In March 1994, Ingram filed suit against Kasey's, Prescott, and Remy's Inc. Ingram sought specific performance of the option to purchase and raised various other claims against the defendants. On May 16, 1994, the circuit court denied Ingram's motion for summary judgment and for a temporary restraining order. On April 27, 1995, the circuit court denied the defendants' motion for summary judgment but granted Ingram's motion to refer the claim for specific performance to the master-in-equity. On November 13, 1995, the master ruled in favor of the defendants on Ingram's claim for specific performance and damages. Ingram appeals.

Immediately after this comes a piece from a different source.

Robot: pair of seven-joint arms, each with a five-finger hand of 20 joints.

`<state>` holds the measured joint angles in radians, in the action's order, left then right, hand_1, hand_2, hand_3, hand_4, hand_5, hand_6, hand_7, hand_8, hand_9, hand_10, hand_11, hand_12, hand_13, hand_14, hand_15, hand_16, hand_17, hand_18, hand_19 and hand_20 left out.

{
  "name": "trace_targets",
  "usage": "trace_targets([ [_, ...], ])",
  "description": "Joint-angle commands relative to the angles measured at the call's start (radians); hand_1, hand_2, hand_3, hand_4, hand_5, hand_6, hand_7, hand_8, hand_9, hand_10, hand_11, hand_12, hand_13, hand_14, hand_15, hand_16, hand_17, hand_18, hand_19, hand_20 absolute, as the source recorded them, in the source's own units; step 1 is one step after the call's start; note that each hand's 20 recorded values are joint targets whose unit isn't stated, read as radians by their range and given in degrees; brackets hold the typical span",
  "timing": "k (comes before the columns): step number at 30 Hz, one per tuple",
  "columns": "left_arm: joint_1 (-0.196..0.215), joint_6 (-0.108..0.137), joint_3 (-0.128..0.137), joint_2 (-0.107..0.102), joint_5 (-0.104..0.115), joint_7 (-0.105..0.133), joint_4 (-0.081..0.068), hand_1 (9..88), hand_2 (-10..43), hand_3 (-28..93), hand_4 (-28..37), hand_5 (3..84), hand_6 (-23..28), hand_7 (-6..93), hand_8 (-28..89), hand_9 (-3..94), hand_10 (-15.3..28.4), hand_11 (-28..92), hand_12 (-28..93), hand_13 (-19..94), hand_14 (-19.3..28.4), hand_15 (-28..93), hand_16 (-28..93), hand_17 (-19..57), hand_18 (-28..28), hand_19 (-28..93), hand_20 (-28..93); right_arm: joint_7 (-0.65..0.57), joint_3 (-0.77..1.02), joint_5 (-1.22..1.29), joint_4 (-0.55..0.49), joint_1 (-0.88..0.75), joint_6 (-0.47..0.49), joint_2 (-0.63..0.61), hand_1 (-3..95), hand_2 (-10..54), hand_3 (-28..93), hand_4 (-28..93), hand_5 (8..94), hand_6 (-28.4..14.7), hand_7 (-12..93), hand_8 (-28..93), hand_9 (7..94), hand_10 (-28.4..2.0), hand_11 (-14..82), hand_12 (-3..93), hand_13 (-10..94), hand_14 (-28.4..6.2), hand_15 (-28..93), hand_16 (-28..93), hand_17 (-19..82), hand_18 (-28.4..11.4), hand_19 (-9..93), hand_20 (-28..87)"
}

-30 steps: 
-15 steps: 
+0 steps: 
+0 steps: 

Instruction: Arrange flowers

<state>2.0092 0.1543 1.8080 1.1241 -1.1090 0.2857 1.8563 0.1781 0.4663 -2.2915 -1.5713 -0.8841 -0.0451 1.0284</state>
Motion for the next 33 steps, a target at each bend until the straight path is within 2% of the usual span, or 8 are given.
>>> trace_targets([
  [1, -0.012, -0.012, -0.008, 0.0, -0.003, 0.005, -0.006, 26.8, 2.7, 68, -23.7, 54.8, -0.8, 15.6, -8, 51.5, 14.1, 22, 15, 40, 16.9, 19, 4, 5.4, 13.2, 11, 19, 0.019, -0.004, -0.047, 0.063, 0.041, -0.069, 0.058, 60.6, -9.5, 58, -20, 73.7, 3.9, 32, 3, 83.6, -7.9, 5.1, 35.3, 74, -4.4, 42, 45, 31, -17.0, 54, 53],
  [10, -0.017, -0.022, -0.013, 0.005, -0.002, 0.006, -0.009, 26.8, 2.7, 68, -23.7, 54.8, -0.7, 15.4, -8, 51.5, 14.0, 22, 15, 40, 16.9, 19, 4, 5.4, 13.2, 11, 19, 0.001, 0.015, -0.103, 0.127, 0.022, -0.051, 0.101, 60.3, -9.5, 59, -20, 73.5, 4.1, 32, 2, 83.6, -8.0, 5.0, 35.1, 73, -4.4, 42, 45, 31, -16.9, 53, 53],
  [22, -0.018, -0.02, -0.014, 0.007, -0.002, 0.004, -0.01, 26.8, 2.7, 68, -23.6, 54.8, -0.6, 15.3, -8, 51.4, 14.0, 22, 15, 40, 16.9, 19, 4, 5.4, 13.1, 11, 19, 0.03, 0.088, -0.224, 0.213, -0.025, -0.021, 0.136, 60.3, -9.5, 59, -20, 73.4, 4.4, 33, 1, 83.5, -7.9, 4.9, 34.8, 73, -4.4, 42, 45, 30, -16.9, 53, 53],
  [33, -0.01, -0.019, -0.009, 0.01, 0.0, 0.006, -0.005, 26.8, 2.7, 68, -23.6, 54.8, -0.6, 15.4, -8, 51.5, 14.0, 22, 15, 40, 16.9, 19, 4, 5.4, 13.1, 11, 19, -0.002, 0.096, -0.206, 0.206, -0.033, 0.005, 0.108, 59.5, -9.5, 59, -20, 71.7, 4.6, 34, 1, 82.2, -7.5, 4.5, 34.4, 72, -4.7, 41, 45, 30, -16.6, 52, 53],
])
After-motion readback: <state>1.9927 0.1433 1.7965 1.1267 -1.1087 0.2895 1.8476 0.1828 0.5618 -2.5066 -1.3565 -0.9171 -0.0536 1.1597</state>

An action for specific performance is in equity. Collier v. Green, 244 S.C. 367, 137 S.E.2d 277 (1964). We may find facts in accordance with our own view of the preponderance of the evidence. Townes Assoc., Ltd. v. City of Greenville, 266 S.C. 81, 221 S.E.2d 773 (1976). However, we will not disregard the findings of the master who saw and heard the witnesses and was in a better position to judge their credibility. Tiger, Inc. v. Fisher Agro, Inc., 301 S.C. 229, 391 S.E.2d 538 (1989).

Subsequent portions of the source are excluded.